Giter Site home page Giter Site logo

Comments (15)

glample avatar glample commented on July 19, 2024 5

@akanshajainn for now the simplest way would be to take the sentences you want to translate, and define them as a test set. If you tokenize these sentences, split them into BPE pieces, and binarize them into a .pth, you can then load this data as if it was your evaluation set.

Then you can simply translate your new test set with the exact same command you used for training, but with these few extra arguments: --reload_model $MODEL_PATH --reload_enc 1 --reload_dec 1 --eval_only 1 --para_dataset $PARA_DATASET. Where MODEL_PATH is the path of your trained model, and PARA_DATASET can be the same thing as before but where you replaced the original test set by your own test set.

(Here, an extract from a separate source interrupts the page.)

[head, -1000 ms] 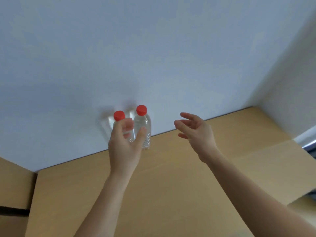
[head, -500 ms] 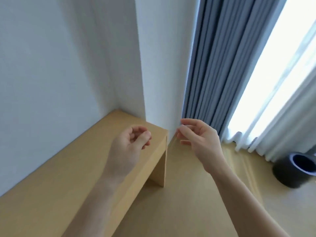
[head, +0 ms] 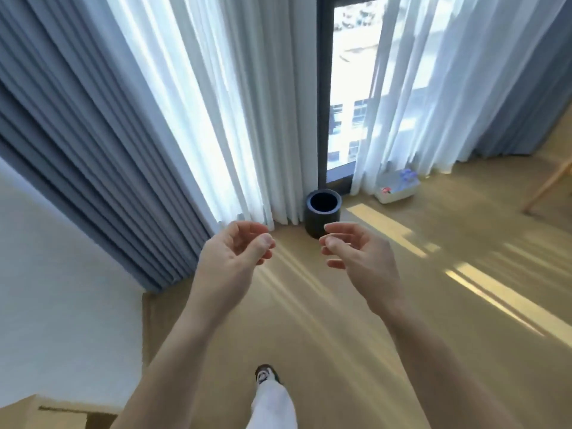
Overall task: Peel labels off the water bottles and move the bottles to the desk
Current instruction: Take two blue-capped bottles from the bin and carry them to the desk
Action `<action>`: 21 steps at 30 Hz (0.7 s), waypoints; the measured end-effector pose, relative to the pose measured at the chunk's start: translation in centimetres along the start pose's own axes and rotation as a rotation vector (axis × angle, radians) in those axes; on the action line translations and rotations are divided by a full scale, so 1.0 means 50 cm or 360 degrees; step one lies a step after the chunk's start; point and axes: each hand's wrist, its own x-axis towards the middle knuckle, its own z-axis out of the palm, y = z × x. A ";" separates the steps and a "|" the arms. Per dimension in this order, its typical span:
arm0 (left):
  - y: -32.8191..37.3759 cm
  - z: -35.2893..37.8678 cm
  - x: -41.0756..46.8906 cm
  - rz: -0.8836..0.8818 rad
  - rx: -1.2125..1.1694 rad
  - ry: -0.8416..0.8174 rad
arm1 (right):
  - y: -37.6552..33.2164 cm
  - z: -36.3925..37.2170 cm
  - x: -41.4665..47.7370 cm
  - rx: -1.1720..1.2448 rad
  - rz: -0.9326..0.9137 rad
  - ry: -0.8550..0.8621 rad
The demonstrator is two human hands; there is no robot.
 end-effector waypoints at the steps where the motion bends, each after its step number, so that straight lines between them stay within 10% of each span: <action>1: -0.005 0.023 0.040 -0.0007 -0.0025 -0.0062 | 0.004 -0.017 0.029 -0.0003 0.0024 0.0073; 21: 0.034 0.325 0.803 -0.0024 -0.0179 -0.0701 | -0.038 -0.108 0.691 0.0172 0.0170 0.0829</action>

Then the model will dump the translations of your new test set in the new dump_path folder.

from unsupervisedmt.

loretoparisi avatar loretoparisi commented on July 19, 2024 2

@glample thank you fr this detailed explanations, this is the best and well documented repo for NMT. It would be very important to have inference from stdin like marian nmt does or like startspace and fasttext do, that could be helpful to test the newly trained models live.

from unsupervisedmt.

glample avatar glample commented on July 19, 2024 2

glample/fastBPE@fea9a45 should help for inference. For the translation script, please check the new repo where I added this functionality: facebookresearch/XLM@0b193eb

from unsupervisedmt.

glample avatar glample commented on July 19, 2024 1

XE-en-en is the reconstruction loss of the adversarial auto-encoder for English
XE-es-es is the reconstruction loss of the adversarial auto-encoder for Spanish
It's noted XE-xx-xx where XE means cross-entropy (because we use a cross-entropy reconstruction loss).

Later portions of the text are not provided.